Now significant advances in generative artificial intelligence mean robots are coming for artists, too.

AI-generated images, created with simple text prompts, are winning art contests, adorning book covers, and promoting “The Nutcracker,” leaving human artists worried about their futures.

The threat can feel highly personal. An image generator called Stable Diffusion was trained to recognize patterns, styles and relationships by analyzing billions of images collected from the public internet, alongside text describing their contents.

Among the images it trained on were works by Greg Rutkowski, a Polish artist who specializes in fantastical scenes featuring dragons and magical beings.

Seeing Rutkowski’s work alongside his name allowed the tool to learn his style effectively enough that when Stable Diffusion was released to the public last year, his name became shorthand for users who wanted to generate dreamy, fanciful images.

One artist noticed that the whimsical AI selfies that came out of the viral app Lensa had ghostly signatures on them, mimicking what the AI had learned from the data it trained on: artists who make portraits sign their work. “These databases were built without any consent, any permission from artists,” Rutkowski said.

Since the generators came out, Rutkowski said he has received far fewer requests from first-time authors who need covers for their fantasy novels. Meanwhile, Stability AI, the company behind Stable Diffusion, recently raised $101 million from investors and is now valued at over $1 billion.

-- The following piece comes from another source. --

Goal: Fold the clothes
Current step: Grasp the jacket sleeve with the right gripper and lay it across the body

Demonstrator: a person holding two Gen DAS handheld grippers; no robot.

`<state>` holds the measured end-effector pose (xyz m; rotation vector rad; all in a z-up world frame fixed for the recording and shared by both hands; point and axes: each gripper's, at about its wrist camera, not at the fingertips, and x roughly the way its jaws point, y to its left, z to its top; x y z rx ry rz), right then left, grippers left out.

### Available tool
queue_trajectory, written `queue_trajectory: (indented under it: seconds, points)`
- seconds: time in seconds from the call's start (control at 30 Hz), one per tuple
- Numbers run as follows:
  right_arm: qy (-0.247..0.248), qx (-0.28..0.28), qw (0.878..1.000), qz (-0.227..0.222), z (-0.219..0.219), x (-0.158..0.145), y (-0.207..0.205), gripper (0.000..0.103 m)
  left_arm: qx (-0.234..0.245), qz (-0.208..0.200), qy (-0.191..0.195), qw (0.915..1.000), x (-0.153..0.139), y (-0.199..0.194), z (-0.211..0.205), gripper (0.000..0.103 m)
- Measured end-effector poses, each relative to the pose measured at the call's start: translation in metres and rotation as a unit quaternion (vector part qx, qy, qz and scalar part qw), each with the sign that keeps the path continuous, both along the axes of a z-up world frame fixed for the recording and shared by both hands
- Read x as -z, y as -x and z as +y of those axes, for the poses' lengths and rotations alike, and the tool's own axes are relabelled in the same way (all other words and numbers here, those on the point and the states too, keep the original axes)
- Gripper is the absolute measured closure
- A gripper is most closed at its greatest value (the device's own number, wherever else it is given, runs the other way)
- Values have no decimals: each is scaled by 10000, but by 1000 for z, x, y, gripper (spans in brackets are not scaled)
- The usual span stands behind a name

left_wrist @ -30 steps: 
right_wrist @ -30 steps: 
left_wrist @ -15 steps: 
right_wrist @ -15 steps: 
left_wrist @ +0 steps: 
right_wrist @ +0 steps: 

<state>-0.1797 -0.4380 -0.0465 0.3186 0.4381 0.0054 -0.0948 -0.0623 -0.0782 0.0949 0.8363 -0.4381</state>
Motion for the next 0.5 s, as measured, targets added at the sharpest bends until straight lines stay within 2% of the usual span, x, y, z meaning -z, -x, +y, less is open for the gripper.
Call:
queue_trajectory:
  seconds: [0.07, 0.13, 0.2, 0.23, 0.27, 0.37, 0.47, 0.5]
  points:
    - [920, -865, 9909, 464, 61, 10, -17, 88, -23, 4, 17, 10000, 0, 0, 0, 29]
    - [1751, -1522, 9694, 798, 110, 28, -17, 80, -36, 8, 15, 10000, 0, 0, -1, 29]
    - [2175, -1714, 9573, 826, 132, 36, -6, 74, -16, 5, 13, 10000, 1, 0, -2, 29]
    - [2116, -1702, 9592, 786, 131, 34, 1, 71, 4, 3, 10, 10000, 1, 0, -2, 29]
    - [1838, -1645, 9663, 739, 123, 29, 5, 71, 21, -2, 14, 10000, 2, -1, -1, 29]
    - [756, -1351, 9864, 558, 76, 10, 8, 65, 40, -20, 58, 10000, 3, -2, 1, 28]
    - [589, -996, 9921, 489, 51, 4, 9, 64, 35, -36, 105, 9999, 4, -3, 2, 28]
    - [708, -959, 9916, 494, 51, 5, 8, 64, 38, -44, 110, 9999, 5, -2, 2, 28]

“Artists are afraid of posting new art,” computer science professor Ben Zhao said. Putting art online is how many artists advertise their services but now they have a “fear of feeding this monster that becomes more and more like them,” Zhao said. “It shuts down their business model.”

That led Zhao and a team of computer science researchers at the University of Chicago to design a tool called Glaze that aims to thwart AI models from learning a particular artist’s style. To design the tool, which they plan to make available for download, the researchers surveyed more than 1,100 artists and worked closely with Karla Ortiz, an illustrator and artist based in San Francisco.

Say, for example, that Ortiz wants to post new work online, but doesn’t want it fed to AI to steal it. She can upload a digital version of her work to Glaze and choose an art type different from her own, say abstract.